Pull every line that includes the word "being" out of the data below and copy it.
+++
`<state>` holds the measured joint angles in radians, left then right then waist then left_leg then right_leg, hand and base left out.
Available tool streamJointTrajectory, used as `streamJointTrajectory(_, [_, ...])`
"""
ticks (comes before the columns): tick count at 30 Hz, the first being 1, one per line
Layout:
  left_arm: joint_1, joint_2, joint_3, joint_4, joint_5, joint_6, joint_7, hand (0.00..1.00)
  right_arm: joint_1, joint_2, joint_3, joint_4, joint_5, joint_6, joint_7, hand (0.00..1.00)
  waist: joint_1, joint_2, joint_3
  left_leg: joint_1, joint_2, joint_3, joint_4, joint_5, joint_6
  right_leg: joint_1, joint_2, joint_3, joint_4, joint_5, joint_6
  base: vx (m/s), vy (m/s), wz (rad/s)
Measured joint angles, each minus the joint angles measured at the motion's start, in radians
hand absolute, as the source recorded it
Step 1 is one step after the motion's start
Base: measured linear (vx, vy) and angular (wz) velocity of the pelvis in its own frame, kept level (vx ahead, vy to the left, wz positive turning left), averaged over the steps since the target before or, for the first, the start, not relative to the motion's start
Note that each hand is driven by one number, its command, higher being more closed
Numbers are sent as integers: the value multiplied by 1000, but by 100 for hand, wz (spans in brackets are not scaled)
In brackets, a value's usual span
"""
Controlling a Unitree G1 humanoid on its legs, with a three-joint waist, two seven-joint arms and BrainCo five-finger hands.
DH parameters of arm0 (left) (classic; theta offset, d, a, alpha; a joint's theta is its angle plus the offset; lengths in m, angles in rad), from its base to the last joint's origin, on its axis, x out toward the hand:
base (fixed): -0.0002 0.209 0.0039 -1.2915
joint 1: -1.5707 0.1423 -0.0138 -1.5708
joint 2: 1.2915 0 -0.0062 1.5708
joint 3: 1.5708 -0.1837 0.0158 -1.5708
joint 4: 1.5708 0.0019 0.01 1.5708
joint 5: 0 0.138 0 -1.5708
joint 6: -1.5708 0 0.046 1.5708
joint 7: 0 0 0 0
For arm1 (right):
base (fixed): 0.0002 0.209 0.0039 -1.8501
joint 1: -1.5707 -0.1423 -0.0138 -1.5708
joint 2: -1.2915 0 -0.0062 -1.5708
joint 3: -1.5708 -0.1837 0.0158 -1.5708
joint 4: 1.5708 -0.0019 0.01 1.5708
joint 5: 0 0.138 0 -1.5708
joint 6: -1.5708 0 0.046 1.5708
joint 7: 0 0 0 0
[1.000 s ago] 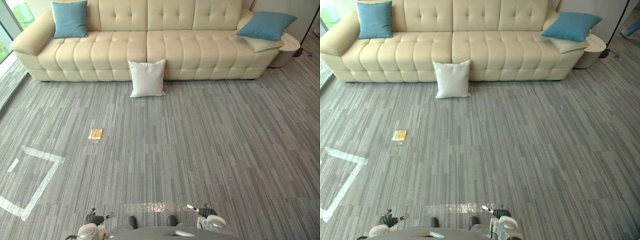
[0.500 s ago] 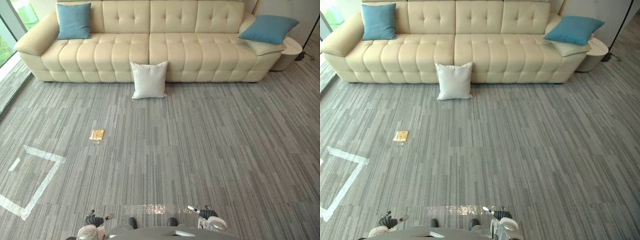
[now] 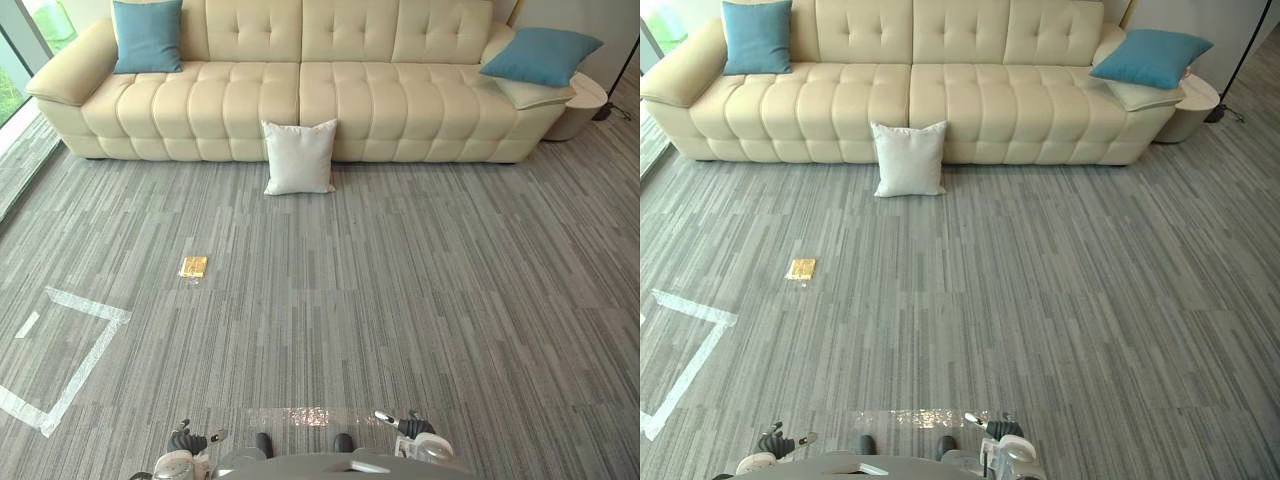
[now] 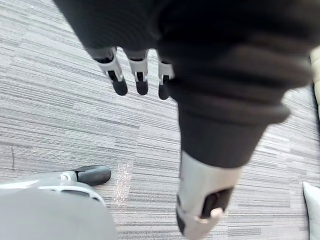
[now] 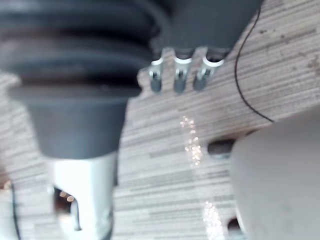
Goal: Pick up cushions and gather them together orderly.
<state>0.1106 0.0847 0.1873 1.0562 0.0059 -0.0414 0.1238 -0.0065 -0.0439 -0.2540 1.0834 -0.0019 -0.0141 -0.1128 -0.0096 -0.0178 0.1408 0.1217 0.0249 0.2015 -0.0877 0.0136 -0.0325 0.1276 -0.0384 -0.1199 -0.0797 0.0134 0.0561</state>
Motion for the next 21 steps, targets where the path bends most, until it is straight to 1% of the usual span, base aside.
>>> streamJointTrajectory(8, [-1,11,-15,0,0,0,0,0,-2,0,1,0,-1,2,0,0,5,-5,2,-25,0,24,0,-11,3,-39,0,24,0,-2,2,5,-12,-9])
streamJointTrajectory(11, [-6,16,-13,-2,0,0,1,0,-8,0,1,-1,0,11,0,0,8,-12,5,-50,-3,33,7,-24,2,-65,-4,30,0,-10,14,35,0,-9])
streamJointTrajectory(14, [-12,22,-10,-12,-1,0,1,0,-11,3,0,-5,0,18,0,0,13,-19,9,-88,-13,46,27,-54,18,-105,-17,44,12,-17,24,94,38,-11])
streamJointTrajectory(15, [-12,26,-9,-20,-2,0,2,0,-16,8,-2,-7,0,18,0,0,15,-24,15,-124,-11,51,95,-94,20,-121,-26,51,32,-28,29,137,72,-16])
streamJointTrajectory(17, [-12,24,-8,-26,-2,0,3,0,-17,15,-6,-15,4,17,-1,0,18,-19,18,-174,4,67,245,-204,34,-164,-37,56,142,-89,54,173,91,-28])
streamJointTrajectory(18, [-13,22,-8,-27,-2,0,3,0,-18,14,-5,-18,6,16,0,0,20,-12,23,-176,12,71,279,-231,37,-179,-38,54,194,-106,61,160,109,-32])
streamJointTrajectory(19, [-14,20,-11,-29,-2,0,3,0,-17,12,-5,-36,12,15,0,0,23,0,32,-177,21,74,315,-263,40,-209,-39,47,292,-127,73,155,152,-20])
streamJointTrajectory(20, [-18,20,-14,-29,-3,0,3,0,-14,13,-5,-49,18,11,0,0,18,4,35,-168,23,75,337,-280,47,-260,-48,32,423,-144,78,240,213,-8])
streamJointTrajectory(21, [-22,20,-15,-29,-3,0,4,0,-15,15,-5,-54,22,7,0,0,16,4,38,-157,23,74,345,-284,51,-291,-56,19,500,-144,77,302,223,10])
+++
SOLUTION FOR THIS EXERCISE —
ticks (comes before the columns): tick count at 30 Hz, the first being 1, one per line
Note that each hand is driven by one number, its command, higher being more closed

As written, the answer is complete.